I ordered mine on the 18th, still waiting. Anyone know who the courier is or if tracking data is available ?


----------



## The Detail Doctor

zedzedeleven said:


> I ordered mine on the 18th, still waiting. Anyone know who the courier is or if tracking data is available ?


PArcelforce 48IIRC, just mail the seller, they are very helpfull.


----------



## Sonic

It doesn't look like the seller has any listed now you lot have bought them all :lol:


----------



## mouthyman

received mine today, and only ordered it sunday, havent had a chance to look properly though as im off for a job interview


----------



## chrisc

mouthyman said:


> received mine today, and only ordered it sunday, havent had a chance to look properly though as im off for a job interview


you got any further on your van yet:thumb:


----------



## mouthyman

chrisc said:


> you got any further on your van yet:thumb:


got the interior cleaned up and ply lined and carpetted.
exterior is now all machine'd and waiting for a second 3rd coat of wax :thumb:

i will update my project log shortly to show the progress


----------



## Leemack

:thumb:

Liking this


----------



## chrisc

mouthyman said:


> got the interior cleaned up and ply lined and carpetted.
> exterior is now all machine'd and waiting for a second 3rd coat of wax :thumb:
> 
> i will update my project log shortly to show the progress


good like to be able to see what can be done.dean is doing same at moment with his connect


----------



## mouthyman

chrisc said:


> good like to be able to see what can be done.dean is doing same at moment with his connect


yep, Dean has done what I should have and started the project log from the very beginning, I only thought about it after I had already soundproofed and insulated the back:wall:


----------



## Cullers

Just done a review of the bag in the tools section if anyone is interested.

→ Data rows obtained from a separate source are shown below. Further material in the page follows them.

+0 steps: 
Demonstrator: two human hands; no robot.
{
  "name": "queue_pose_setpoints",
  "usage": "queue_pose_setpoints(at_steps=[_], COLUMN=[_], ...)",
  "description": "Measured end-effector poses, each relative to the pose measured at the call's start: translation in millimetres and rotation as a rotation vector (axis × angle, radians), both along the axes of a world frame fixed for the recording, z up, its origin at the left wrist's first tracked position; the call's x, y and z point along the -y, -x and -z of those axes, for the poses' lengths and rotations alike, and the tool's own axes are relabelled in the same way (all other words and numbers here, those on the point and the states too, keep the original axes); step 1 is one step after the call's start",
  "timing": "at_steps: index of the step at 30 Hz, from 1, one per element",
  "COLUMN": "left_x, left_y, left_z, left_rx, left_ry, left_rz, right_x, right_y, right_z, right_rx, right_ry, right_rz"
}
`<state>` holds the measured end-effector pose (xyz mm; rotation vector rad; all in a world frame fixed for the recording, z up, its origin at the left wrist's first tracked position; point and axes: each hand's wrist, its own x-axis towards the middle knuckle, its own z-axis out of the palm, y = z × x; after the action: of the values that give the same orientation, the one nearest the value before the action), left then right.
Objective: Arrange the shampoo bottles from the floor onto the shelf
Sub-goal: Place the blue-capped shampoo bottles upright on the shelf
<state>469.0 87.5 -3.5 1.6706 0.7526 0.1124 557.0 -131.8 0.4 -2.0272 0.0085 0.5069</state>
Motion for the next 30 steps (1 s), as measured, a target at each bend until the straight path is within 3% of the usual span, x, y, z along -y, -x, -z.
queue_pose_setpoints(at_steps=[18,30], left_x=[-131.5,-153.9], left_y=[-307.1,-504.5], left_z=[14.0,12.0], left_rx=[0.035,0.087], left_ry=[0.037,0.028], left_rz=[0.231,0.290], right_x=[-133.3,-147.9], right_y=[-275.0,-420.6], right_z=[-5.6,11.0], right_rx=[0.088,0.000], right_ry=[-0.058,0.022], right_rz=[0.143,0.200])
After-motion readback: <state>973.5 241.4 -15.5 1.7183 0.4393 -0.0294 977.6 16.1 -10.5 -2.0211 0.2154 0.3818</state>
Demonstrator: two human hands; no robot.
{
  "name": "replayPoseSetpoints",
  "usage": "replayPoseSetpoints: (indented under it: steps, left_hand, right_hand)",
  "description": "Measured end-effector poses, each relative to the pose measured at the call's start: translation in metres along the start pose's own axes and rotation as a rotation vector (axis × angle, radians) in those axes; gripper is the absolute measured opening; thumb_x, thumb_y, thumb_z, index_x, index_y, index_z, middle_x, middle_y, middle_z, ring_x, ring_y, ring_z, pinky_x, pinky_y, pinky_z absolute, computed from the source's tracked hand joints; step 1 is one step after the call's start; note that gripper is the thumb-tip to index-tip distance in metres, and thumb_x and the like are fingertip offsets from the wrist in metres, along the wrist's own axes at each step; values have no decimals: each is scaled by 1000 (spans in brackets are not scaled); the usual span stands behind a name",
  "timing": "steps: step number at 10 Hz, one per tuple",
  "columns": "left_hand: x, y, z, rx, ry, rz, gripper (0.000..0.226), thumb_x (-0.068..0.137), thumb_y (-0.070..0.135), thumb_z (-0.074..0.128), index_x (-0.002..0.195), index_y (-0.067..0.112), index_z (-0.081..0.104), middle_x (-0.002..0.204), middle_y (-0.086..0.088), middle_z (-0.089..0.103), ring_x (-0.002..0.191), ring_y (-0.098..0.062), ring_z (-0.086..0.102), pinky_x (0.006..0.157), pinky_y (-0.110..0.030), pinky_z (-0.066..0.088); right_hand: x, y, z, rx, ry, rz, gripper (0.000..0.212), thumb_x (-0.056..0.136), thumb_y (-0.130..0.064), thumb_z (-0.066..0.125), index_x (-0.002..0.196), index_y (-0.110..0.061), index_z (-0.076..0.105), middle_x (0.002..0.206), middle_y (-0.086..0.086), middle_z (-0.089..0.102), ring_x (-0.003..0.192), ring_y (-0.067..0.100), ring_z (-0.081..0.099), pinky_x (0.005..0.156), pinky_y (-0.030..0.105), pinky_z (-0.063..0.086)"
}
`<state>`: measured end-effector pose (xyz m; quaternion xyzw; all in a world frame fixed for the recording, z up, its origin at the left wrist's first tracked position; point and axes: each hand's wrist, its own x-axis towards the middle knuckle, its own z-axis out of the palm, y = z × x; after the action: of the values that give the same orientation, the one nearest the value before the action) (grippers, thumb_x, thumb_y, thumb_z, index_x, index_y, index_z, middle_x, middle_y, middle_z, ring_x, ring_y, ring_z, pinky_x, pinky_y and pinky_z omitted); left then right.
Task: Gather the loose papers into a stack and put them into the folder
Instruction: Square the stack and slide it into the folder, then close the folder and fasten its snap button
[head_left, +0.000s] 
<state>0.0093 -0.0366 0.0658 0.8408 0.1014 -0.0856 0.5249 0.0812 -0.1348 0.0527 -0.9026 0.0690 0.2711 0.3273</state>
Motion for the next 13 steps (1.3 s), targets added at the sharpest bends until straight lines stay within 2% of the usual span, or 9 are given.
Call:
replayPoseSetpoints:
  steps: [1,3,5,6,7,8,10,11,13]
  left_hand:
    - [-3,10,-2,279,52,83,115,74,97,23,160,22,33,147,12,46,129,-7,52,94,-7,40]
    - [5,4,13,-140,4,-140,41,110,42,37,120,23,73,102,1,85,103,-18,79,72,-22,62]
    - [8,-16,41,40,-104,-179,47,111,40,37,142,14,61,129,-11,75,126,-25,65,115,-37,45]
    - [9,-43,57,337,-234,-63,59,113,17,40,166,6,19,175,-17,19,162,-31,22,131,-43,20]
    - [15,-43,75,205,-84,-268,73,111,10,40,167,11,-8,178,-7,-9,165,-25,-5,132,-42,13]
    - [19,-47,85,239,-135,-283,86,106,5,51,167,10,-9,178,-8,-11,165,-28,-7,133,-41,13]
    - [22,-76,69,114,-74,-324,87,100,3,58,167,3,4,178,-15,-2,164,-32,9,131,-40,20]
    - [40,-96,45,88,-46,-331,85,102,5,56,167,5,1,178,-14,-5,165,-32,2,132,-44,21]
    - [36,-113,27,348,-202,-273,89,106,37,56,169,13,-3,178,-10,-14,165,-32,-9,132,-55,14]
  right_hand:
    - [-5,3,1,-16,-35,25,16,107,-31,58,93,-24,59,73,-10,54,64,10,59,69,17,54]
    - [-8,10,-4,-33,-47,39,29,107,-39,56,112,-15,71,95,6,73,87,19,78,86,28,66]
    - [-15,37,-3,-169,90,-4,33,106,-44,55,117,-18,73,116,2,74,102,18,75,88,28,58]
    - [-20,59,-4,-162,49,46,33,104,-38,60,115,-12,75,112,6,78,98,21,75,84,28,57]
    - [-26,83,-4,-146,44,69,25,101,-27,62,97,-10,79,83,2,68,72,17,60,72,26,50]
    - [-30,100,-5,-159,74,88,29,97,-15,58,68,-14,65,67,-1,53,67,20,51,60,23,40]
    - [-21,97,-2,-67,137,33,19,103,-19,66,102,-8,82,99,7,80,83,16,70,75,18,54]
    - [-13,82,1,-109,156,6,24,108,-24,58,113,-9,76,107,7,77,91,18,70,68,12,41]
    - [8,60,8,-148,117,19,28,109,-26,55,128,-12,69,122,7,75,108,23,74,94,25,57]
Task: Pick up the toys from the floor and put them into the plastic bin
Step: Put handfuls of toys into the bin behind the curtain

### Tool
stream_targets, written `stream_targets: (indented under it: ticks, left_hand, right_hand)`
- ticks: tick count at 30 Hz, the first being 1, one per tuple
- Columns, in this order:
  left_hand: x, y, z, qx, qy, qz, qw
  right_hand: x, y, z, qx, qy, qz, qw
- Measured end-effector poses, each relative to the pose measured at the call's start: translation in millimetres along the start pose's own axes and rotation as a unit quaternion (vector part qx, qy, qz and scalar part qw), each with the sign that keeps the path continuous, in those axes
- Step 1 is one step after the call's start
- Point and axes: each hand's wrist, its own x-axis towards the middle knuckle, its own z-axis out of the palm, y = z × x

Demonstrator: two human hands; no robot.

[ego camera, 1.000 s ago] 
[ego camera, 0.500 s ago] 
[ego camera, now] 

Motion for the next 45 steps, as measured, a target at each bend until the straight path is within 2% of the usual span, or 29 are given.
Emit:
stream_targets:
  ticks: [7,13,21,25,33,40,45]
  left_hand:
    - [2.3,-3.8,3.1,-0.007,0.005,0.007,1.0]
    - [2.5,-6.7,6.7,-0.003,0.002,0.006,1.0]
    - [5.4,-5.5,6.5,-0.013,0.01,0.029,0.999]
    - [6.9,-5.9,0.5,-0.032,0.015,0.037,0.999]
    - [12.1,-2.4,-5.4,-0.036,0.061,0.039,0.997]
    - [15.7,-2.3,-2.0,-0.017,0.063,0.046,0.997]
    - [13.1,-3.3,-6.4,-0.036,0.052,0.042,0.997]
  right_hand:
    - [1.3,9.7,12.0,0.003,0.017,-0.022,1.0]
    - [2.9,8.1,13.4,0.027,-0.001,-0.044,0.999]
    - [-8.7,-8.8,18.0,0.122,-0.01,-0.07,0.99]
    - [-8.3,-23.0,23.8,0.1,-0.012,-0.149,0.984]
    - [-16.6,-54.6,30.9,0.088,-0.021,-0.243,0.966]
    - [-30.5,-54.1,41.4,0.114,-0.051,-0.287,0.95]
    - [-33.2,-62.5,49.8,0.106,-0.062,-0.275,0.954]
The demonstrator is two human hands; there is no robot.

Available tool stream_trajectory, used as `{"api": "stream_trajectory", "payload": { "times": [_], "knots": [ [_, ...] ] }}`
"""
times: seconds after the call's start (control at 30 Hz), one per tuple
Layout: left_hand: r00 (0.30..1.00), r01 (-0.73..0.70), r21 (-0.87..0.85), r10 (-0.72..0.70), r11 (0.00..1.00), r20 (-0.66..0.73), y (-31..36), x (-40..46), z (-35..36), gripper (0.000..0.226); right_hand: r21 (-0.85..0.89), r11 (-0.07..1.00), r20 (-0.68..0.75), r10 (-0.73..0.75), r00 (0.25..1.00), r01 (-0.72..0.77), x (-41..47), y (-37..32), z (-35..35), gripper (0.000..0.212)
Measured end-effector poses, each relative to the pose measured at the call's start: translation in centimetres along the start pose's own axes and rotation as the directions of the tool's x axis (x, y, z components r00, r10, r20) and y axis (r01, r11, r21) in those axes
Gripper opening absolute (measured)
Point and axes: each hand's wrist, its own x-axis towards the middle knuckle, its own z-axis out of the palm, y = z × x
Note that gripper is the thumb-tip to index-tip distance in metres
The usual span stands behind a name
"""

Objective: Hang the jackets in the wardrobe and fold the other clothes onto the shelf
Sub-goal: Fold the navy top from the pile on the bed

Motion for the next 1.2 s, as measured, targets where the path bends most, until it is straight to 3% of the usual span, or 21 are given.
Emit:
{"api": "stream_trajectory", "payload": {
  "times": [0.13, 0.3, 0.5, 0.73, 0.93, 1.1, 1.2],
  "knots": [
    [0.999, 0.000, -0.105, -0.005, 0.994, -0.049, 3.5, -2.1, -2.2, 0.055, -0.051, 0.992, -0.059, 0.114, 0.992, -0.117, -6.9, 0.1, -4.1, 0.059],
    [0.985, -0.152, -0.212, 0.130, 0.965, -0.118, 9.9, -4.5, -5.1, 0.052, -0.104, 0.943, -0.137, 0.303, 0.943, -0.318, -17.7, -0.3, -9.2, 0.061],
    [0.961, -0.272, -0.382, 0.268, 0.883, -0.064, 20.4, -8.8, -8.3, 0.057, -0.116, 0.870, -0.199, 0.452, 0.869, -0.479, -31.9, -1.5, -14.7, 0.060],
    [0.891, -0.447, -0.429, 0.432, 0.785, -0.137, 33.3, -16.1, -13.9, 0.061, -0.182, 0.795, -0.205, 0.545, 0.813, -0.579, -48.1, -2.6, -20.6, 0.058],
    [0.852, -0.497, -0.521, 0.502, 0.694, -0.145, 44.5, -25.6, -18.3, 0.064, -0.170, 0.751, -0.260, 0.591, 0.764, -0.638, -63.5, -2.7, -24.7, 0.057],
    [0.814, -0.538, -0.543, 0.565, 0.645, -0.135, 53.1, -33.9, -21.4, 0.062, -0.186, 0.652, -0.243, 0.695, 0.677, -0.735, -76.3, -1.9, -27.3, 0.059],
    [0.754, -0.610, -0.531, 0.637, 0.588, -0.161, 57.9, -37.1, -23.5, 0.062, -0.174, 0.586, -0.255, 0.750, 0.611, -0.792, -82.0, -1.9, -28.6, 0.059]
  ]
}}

Roebuck Tool Bag Combi review


----------



## bigup

the same seller has 2 other bag which are very similar


item 180391264421


item 170366555961

anyone know which one is better?


----------



## Cullers

I'd say the top one. It has greater capacity. Explains the extra length on the from rails.


----------



## scaryrob

bigup said:


> the same seller has 2 other bag which are very similar
> 
> 
> item 180391264421
> 
> 
> item 170366555961
> 
> anyone know which one is better?


the top bag dimensions are L x W x H 510 x 230 x 440
the bottom bag is slightly bigger at L x W x H 510 x 410 x 440mm

imo the bag pictured at the top is better because it has a squarer capacity with a wide lid for better access. bottles and general kit will fit better. it also includes an additional clip on bag which will be good for DA, MFs etc. the bottom bag although slightly bigger features an opening like a doctors bag which hinges open and is a bit restrictive. both will be a good buy, made from the same materials with excellent build quality so you wont really go wrong with either. :thumb:


----------



## Estoril-5

bugger, he doesnt have any of the ''twin'' bags left :-(


----------



## scaryrob

Estoril-5 said:


> bugger, he doesnt have any of the ''twin'' bags left :-(


sorry to hear. if your willing to pay £37 you can get from here
http://www.tooltastic.com/roebuck-toolbag-combi-kl603/p1719


----------



## Olly1

Bag arrived today. went for the double bag option. Couldnt wait to arrange all my products in it. Only complaint would be the internal pockets are too small for AG shampoo etc, meg Quick detailer, AG Hi Foam interior foam, but they do take smaller bottle such at meg Scratch X, AG leather care cream, megs clay bars, megs cleaner wax.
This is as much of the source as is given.